> Task to carry out
Please set down only the lines below starting with the line with "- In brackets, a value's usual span" and going on through the line with "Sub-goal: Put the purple", verbatim and without pictures.

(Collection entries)
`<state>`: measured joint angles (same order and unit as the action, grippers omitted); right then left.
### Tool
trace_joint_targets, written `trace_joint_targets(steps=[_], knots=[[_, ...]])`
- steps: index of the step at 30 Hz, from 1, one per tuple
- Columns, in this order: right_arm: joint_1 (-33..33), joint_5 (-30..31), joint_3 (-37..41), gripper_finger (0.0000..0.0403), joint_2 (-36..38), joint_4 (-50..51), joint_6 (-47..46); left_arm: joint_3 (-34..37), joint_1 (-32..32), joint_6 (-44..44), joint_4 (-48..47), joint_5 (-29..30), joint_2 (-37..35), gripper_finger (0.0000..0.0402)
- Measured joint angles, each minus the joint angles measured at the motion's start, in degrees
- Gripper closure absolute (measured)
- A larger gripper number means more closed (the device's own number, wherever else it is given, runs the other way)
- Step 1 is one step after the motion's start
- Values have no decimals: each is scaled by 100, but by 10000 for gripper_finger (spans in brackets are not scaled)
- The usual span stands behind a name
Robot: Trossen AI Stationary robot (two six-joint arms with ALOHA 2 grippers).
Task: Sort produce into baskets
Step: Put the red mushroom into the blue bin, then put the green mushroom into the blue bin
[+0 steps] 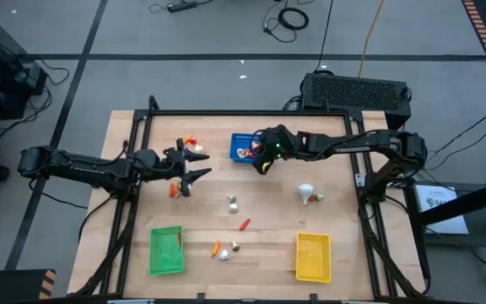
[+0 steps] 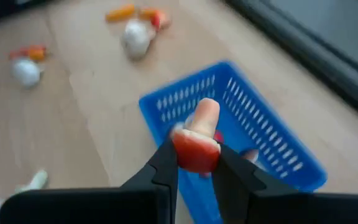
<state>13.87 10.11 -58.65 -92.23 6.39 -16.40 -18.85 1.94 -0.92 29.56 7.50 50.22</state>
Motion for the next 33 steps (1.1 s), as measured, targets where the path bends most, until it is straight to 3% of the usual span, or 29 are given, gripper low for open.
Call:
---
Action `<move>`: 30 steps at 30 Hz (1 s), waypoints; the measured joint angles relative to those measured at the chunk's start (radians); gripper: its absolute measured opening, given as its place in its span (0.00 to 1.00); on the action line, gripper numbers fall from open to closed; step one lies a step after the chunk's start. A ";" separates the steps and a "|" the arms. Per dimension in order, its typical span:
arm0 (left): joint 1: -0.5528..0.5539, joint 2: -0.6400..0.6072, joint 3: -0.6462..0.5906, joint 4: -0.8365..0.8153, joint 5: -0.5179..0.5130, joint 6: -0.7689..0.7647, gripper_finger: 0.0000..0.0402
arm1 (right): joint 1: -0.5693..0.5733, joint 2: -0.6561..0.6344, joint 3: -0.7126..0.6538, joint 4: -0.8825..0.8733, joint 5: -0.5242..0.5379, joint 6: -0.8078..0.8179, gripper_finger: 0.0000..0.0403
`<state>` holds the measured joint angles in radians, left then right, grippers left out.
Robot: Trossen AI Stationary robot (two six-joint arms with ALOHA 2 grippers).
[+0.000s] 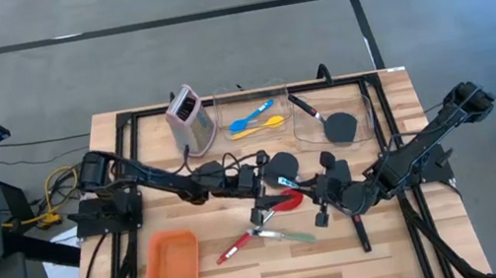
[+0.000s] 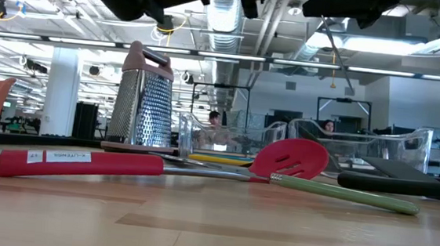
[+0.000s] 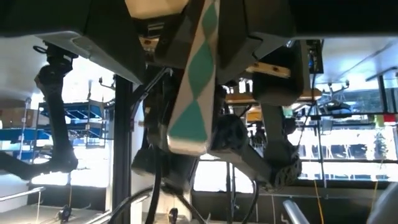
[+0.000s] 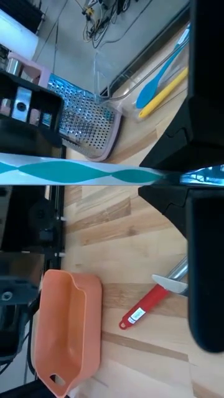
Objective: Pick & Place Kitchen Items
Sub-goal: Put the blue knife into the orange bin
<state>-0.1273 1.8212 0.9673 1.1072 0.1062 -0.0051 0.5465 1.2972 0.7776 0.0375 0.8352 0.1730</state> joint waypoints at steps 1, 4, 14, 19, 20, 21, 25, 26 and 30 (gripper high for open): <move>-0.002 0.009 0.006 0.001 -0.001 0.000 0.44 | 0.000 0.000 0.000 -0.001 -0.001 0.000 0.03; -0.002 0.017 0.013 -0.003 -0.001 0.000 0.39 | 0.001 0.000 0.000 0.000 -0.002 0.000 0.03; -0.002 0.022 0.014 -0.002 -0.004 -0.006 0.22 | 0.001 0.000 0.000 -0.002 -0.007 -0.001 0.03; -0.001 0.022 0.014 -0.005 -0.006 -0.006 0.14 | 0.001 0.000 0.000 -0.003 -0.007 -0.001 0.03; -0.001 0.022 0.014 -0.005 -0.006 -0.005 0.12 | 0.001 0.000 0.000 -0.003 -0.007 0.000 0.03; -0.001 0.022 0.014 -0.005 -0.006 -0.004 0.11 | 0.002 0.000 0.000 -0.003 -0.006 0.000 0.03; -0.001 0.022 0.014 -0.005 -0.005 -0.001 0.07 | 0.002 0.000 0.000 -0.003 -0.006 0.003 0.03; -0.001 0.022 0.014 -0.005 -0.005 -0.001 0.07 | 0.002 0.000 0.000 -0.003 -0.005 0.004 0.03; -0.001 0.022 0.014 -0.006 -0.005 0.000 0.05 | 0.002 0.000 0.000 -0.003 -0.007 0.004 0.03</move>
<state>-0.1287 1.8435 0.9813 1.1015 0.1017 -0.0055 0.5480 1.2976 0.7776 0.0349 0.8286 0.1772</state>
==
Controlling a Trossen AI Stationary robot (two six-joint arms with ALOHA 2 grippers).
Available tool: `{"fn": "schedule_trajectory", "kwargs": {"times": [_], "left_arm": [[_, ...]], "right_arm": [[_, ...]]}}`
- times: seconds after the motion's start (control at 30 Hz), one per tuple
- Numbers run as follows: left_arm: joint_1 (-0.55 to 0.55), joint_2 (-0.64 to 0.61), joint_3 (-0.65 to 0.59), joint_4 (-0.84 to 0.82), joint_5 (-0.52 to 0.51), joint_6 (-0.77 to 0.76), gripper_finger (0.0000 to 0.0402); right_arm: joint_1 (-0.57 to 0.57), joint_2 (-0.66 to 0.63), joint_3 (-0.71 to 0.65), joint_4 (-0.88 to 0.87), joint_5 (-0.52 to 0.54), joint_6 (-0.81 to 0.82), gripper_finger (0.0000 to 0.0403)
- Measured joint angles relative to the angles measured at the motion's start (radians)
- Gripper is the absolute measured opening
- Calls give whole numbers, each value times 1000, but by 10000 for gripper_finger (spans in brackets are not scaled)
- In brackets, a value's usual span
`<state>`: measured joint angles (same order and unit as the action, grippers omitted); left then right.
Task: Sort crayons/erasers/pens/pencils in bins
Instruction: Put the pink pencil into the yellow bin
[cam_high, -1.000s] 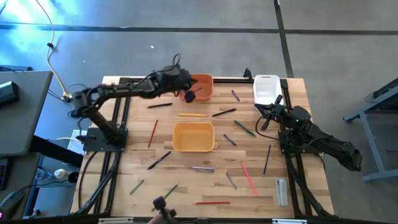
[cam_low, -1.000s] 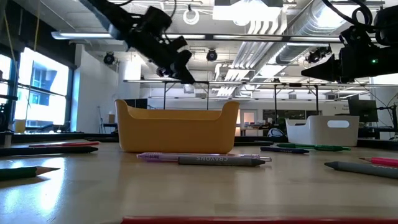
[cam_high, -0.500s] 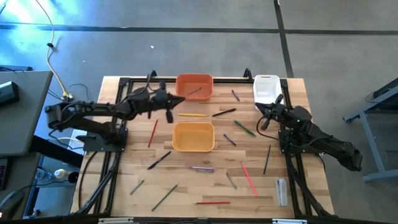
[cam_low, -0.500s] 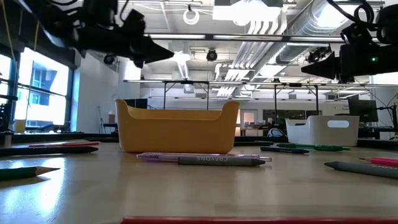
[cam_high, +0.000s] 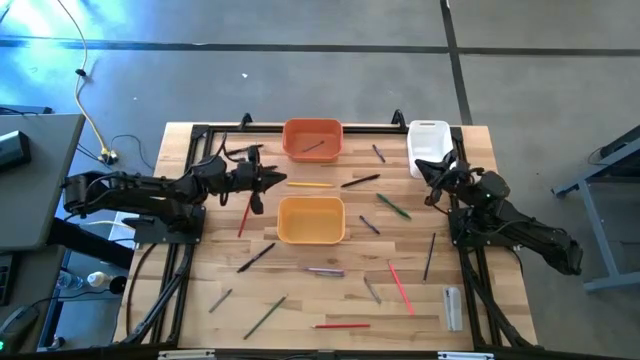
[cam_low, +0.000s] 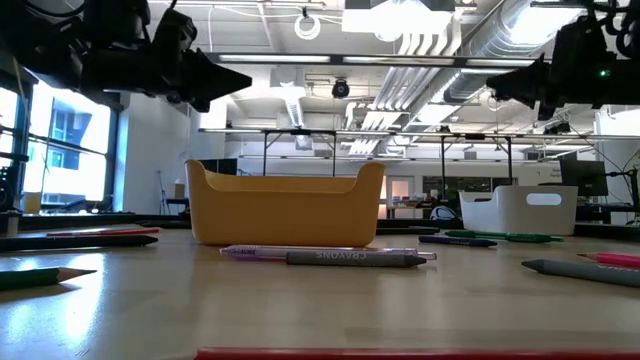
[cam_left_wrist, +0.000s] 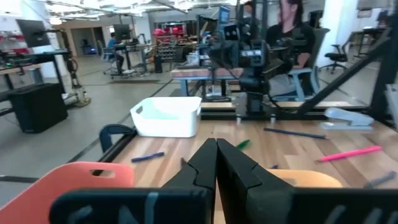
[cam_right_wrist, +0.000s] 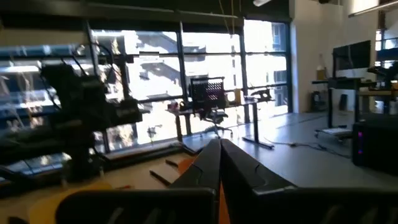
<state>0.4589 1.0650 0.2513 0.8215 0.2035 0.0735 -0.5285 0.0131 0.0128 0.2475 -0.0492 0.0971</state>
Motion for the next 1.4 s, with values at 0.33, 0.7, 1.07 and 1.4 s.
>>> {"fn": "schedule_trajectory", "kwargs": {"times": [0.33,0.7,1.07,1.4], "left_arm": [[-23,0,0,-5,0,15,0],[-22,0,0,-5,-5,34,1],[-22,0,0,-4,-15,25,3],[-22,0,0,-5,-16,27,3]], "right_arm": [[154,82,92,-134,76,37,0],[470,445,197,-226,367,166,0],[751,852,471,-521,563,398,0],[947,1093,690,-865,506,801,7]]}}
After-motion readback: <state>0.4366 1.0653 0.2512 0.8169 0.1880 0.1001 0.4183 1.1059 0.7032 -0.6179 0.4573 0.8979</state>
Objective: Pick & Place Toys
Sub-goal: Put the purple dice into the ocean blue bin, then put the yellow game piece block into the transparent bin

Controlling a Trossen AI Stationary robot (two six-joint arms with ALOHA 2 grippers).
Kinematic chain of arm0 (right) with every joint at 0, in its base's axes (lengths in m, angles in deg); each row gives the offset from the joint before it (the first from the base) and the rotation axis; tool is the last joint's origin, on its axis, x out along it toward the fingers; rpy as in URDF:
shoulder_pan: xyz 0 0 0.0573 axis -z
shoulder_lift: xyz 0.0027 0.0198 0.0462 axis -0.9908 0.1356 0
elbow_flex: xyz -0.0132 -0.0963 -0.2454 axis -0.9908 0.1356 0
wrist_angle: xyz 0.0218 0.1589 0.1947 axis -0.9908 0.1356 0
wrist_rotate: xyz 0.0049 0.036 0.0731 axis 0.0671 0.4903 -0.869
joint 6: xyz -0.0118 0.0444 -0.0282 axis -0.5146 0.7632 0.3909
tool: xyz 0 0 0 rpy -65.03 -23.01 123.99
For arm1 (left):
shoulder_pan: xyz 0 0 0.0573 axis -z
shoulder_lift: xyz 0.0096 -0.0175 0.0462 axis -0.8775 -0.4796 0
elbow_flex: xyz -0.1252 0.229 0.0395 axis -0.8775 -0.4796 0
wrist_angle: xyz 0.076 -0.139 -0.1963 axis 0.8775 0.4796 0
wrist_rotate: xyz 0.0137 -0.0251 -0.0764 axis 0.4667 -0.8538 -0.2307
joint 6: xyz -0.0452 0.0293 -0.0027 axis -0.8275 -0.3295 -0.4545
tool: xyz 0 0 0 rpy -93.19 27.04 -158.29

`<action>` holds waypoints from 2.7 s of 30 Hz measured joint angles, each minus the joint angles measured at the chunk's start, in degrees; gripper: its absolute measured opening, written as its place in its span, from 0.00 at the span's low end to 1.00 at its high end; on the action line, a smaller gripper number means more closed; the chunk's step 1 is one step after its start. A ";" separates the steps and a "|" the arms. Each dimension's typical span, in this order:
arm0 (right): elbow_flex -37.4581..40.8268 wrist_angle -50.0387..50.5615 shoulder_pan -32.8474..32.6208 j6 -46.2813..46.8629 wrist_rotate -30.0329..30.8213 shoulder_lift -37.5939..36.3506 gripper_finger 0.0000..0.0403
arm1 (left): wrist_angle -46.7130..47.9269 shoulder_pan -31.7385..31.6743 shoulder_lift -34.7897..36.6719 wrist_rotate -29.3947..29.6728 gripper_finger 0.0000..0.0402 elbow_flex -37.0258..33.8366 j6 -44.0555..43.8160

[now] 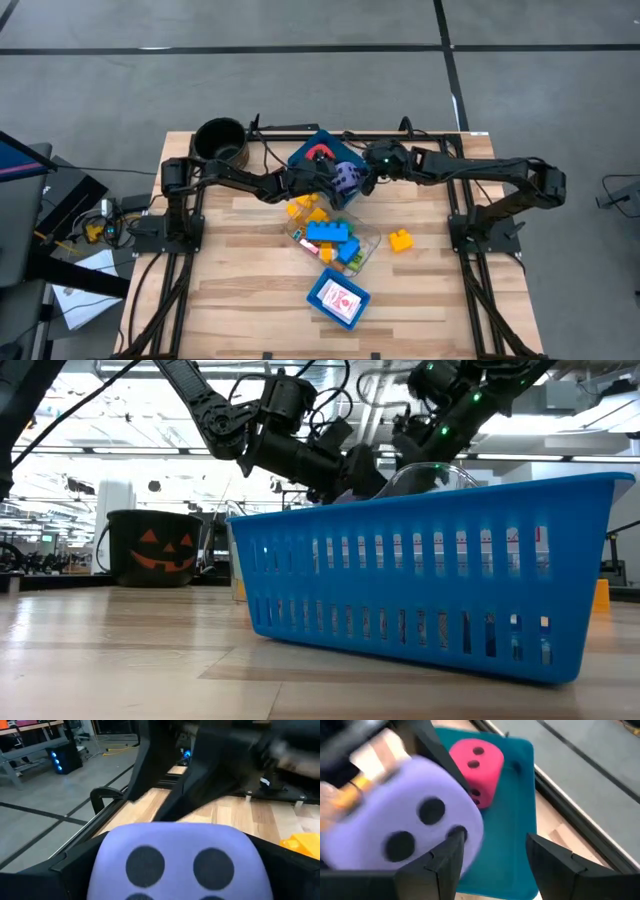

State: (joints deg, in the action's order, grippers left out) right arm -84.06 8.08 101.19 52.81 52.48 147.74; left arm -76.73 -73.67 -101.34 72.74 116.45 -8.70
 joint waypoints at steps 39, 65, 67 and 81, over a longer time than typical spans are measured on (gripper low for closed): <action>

> Response for this exercise
- In brackets, a value's usual span
`<state>`: measured joint angles (same order and unit as the action, grippers omitted); left then right.
Task: Sort crayons/erasers/pens/pencils in bins
Instruction: Put the pink pencil into the yellow bin
[cam_high, -1.000s] 
[cam_low, -1.000s] 
[cam_high, -0.500s] 
[cam_low, -0.500s] 
[cam_high, +0.000s] 
[cam_low, +0.000s] 
[cam_left_wrist, +0.000s] 
[cam_right_wrist, +0.000s] 
<state>0.4589 1.0650 0.2513 0.8215 0.2035 0.0735 -0.5285 0.0131 0.0128 0.2475 -0.0492 0.0971</state>
Motion for the next 1.4 s, with values at 0.33, 0.7, 1.07 and 1.4 s.
>>> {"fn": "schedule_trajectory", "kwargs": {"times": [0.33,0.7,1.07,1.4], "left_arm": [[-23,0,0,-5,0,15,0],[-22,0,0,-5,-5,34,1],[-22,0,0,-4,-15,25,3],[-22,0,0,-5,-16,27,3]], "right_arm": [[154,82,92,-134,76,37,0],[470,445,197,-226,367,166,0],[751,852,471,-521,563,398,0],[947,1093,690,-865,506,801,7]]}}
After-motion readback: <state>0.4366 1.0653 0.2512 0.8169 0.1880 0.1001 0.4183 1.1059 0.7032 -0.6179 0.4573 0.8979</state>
Objective: Pick & Place Toys
Sub-goal: Put the purple dice into the ocean blue bin, then put the yellow game piece block into the transparent bin

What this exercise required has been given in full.